ADETAILER FIX FOR RF: By default, Adetailer discards Advanced Model Sampling extension, which breaks RF. You need to add AMS to this part of settings:

Add: advanced_model_sampling_script,advanced_model_sampling_script_backported to there.

If that does not work, go into adetailer extension, find args.py, open it, replace builtinscripts like this:

Training

Model Composition

(Relative to base it's trained from)

Unet: Same CLIP L: Same, Frozen CLIP G: Same, Frozen VAE: Flux2 VAE

Training Details

(Main Stage Training)

Samples seen(unbatched steps): ~18.5 million samples seen
Learning Rate: 5e-5
Effective Batch size: 1472 (92 Batch Size 2 Accumulation 8 GPUs)
Precision: Full BF16
Optimizer: AdamW8bit with Kahan Summation
Weight Decay: 0.01
Schedule: Constant with warmup
Timestep Sampling Strategy: Logit-Normal -0.2 1.5 (sometimes referred to as Lognorm), Shift 2.5
Text Encoders: Frozen
Keep Token: False
Tag Dropout: 10%
Uncond Dropout: 10%
Shuffle: True

VAE Conv Padding: False
VAE Shift: 0.0760
VAE Scale: 0.6043

Additional Features used: Protected Tags, Cosine Optimal Transport.

Training Data

2 epochs of the original NoobAI dataset, including images up to October 2024, minus screencap data(was not shared).

LoRA Training

Current stage is trainable, but it is hard to achieve accurate reproduction if subject/content is dependent on small details, as base model did not converge to them yet.
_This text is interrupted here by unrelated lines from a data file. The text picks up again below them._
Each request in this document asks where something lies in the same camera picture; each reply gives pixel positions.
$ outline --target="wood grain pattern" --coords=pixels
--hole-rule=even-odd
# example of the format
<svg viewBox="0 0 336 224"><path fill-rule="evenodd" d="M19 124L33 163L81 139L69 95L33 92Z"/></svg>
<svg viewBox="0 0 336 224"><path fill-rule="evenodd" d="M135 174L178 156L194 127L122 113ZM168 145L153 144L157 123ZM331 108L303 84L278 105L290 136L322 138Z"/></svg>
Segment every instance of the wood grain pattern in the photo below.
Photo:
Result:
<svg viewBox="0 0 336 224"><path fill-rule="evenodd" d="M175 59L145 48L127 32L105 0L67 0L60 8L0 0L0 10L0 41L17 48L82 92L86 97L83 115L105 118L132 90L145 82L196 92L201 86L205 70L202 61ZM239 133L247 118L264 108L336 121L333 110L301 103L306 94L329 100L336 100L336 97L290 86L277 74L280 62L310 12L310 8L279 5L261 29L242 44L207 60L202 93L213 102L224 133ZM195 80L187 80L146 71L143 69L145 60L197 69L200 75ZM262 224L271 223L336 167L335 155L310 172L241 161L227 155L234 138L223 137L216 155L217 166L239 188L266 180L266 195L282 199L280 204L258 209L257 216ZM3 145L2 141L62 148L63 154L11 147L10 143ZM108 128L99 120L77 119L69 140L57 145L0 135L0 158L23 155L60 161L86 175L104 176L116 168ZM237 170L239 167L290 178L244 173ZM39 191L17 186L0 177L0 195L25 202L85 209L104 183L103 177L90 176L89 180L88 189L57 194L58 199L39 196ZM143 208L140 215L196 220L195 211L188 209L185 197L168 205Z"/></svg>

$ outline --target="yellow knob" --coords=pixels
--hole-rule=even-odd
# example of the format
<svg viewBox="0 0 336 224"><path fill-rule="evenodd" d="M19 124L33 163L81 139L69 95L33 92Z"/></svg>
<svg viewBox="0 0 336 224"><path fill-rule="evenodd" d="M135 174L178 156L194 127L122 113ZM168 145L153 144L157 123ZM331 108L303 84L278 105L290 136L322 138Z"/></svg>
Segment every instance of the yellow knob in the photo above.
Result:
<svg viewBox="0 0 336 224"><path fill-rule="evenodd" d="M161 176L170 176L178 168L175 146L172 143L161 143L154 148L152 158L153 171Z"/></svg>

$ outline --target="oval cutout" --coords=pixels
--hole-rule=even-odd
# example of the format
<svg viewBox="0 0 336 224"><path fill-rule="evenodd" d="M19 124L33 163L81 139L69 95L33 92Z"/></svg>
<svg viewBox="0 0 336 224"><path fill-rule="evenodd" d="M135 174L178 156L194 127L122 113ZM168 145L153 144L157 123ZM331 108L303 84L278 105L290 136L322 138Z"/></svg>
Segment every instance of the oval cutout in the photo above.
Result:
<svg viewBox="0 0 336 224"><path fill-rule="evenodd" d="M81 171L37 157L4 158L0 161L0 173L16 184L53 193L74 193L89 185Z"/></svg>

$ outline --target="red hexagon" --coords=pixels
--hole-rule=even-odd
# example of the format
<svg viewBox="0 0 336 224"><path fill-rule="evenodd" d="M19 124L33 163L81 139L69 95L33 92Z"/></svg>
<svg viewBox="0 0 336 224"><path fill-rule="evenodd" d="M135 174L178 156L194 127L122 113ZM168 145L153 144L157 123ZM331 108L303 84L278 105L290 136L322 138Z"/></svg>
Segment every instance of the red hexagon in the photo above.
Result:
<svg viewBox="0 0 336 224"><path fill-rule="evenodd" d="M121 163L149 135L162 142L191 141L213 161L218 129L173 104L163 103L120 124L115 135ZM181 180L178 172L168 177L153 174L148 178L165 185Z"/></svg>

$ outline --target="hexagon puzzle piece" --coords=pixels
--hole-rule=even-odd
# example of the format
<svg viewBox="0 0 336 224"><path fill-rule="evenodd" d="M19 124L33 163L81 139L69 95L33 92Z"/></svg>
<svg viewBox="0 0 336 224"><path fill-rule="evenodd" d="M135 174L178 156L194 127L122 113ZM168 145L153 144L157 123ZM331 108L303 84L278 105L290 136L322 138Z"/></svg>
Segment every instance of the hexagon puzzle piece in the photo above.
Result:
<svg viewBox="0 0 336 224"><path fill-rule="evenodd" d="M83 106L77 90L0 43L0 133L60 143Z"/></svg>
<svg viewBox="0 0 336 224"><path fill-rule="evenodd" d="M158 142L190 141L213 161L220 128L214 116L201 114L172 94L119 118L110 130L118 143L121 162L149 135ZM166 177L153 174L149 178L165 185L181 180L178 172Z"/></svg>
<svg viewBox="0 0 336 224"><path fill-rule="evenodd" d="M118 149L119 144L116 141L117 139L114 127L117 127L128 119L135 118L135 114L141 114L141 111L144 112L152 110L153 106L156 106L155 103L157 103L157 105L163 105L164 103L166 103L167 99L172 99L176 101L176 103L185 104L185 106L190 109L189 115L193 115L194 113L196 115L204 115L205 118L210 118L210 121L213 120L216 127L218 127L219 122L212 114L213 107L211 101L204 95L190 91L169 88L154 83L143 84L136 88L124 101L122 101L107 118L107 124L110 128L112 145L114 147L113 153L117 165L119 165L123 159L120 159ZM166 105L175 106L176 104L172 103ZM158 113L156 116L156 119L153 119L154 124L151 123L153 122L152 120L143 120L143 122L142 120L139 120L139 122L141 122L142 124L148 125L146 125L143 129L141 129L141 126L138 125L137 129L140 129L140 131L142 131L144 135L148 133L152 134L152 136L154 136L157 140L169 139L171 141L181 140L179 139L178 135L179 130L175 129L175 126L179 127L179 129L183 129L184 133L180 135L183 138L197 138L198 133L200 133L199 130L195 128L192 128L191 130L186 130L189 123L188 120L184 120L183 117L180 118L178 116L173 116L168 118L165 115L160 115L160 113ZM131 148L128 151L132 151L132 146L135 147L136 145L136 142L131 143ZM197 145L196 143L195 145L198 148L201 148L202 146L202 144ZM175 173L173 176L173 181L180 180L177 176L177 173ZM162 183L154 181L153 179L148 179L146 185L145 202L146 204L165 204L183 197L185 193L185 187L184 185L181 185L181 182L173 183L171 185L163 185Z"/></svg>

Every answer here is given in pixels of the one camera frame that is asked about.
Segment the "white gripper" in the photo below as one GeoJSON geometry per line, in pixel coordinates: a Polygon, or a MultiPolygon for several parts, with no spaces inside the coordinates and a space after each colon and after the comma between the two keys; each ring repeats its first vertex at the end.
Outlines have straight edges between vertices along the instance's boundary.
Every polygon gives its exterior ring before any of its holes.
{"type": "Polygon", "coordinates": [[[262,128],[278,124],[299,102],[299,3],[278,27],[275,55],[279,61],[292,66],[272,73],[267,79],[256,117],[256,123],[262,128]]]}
My current style training settings (Anzhc):

Learning Rate: tested up to 7.5e-4
Batch Size: 144 (6 real * 24 accum), using SGA(Stochastic Gradient Accumulation) - without SGA I probably would lower accum to 4-8.
Optimizer: Adamw8bit with Kahan summation
Schedule: ReREX (Use REX for simplicity, or Cosine annealing)
Precision: Full BF16
Weight Decay: 0.02
Timestep Sampling Strategy: Logit-Normal(either 0.0 1.0, or -0.2 1.5), Shift 2.5

Dim/Alpha/Conv/Alpha: 24/24/24/24 (Lycoris/Locon)

Text Encoders: Frozen

Optimal Transport: True

Expected Dataset Size: 100 images (Can be even 10, but balance with repeats to roughly this target.)
Epochs: 50

Hardware

Model was trained on cloud 8xH200 node.

Software

Custom fork of SD-Scripts(maintained by Bluvoll)

Acknowledgements

Special Thanks

To a special supporter who singlehandidly sponsored whole run and preferred to stay anonymous

Support

If you wish to support our continuous effort of making waifus 0.2% better, you can do it here:

https://ko-fi.com/bluvoll

Crypto link pending.

Potential future

Expected Compute Needed: We theorize that the model needs at the very least 20 epochs on full data, ideally 35 Epochs, each epoch was about 460 USD with the provider we use, at the very least each time we reach enough donations to train 2 epochs, we'll resume and train more. If we have enough donations we will update the dataset to most recent data.
Why not do this now? Caching with Flux 2 VAE takes a whooping 15 hours, and +-20TB since each latent is 2MB, which in itself costs 180 USD of compute time.

We are working on further improvements to pipeline and components at the moment of release of this model, and have plans to upgrade this arch more.